++++ Information shown ++++
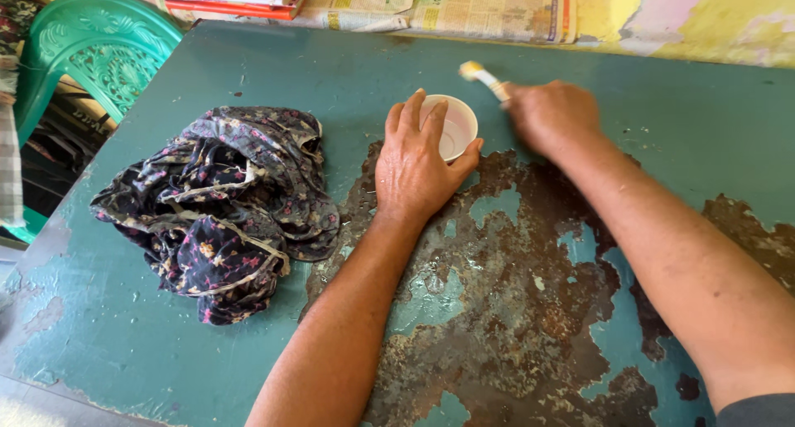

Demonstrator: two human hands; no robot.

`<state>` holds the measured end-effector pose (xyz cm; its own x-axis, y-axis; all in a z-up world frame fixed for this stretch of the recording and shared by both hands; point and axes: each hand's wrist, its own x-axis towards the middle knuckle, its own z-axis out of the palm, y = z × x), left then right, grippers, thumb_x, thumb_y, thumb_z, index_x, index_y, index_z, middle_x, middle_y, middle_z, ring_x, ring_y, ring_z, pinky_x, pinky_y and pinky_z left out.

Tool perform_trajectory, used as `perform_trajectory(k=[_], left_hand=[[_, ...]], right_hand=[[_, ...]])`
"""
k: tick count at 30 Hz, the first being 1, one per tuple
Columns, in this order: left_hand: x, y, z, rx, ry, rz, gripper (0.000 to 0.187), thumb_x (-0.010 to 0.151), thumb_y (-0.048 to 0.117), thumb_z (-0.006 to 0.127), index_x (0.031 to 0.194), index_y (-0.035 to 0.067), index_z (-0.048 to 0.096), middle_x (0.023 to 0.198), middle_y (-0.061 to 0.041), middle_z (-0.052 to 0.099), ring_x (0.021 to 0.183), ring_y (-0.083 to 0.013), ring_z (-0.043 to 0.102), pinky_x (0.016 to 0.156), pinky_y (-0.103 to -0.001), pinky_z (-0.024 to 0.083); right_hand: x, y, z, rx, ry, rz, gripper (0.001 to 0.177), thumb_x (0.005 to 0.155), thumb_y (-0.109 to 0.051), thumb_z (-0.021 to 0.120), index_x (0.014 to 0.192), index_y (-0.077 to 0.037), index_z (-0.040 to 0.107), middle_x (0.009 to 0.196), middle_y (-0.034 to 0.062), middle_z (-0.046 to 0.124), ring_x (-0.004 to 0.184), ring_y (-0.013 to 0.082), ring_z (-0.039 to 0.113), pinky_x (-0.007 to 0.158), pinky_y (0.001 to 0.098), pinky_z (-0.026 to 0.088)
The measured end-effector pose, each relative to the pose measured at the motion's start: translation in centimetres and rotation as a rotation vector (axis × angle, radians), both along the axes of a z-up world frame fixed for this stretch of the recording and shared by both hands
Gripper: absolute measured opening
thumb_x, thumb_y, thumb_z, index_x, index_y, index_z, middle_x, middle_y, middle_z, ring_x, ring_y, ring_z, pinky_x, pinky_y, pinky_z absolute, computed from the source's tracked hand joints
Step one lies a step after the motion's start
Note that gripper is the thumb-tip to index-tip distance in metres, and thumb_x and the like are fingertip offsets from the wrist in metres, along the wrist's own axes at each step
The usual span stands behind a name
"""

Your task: The person uses a toothbrush and a small cup of liquid to scrub a worn teal table surface. They repeatedly dip the brush and scrub different areas, occasionally moving a cloth aside to reach new spots.

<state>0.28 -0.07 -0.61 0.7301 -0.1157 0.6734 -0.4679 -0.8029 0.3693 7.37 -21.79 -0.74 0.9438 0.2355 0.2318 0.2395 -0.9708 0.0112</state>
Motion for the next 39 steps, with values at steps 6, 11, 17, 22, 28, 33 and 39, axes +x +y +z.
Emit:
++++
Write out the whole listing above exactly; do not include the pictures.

Demonstrator: two human hands; no robot.

`<state>` holds the measured end-effector pose (xyz cm; its own x-axis, y-axis; all in a z-up world frame fixed for this stretch of the recording and shared by both hands; point and axes: each hand's wrist, its own x-axis towards the middle knuckle, its own z-axis out of the palm, y = z × x), left then right, grippers, thumb_x, thumb_y, thumb_z, index_x, index_y, index_z, middle_x, middle_y, middle_z, ring_x, ring_y, ring_z, pinky_x, pinky_y and pinky_z left out.

Tool perform_trajectory, used as `perform_trajectory(k=[_], left_hand=[[_, ...]], right_hand=[[_, ...]])`
"""
k: tick count at 30 Hz, the first being 1, one per tuple
Columns, in this order: left_hand: x, y, z, rx, ry, rz, gripper (0.000 to 0.187), thumb_x (-0.010 to 0.151), thumb_y (-0.048 to 0.117), thumb_z (-0.006 to 0.127), index_x (0.031 to 0.194), index_y (-0.035 to 0.067), index_z (-0.048 to 0.096), middle_x (0.023 to 0.198), middle_y (-0.061 to 0.041), middle_z (-0.052 to 0.099), ring_x (0.021 to 0.183), ring_y (-0.083 to 0.013), ring_z (-0.043 to 0.102), pinky_x (0.016 to 0.156), pinky_y (-0.103 to -0.001), pinky_z (-0.024 to 0.083); right_hand: x, y, z, rx, ry, rz, gripper (0.001 to 0.177), thumb_x (0.005 to 0.155), thumb_y (-0.109 to 0.051), thumb_z (-0.021 to 0.120), index_x (0.014 to 0.192), index_y (-0.077 to 0.037), index_z (-0.040 to 0.107), middle_x (0.009 to 0.196), middle_y (-0.034 to 0.062), middle_z (-0.046 to 0.124), ring_x (-0.004 to 0.184), ring_y (-0.013 to 0.082), ring_z (-0.039 to 0.113), pinky_x (-0.007 to 0.158), pinky_y (0.001 to 0.098), pinky_z (-0.026 to 0.088)
The measured end-effector pose, each relative to the pose measured at the motion's start: translation in centimetres and rotation as a rotation vector (axis × angle, radians), both along the axes of a z-up world frame fixed for this stretch of the recording and shared by both hands
Gripper: absolute measured opening
thumb_x, thumb_y, thumb_z, index_x, index_y, index_z, middle_x, middle_y, middle_z, ring_x, ring_y, ring_z, pinky_x, pinky_y, pinky_z absolute, computed from the source's tracked hand joints
Step one lies a step after the motion's start
Note that gripper is the thumb-tip to index-tip distance in metres, and thumb_x and the like are fingertip offsets from the wrist in metres, along the wrist's own axes at each step
The usual span stands behind a name
"""

Your task: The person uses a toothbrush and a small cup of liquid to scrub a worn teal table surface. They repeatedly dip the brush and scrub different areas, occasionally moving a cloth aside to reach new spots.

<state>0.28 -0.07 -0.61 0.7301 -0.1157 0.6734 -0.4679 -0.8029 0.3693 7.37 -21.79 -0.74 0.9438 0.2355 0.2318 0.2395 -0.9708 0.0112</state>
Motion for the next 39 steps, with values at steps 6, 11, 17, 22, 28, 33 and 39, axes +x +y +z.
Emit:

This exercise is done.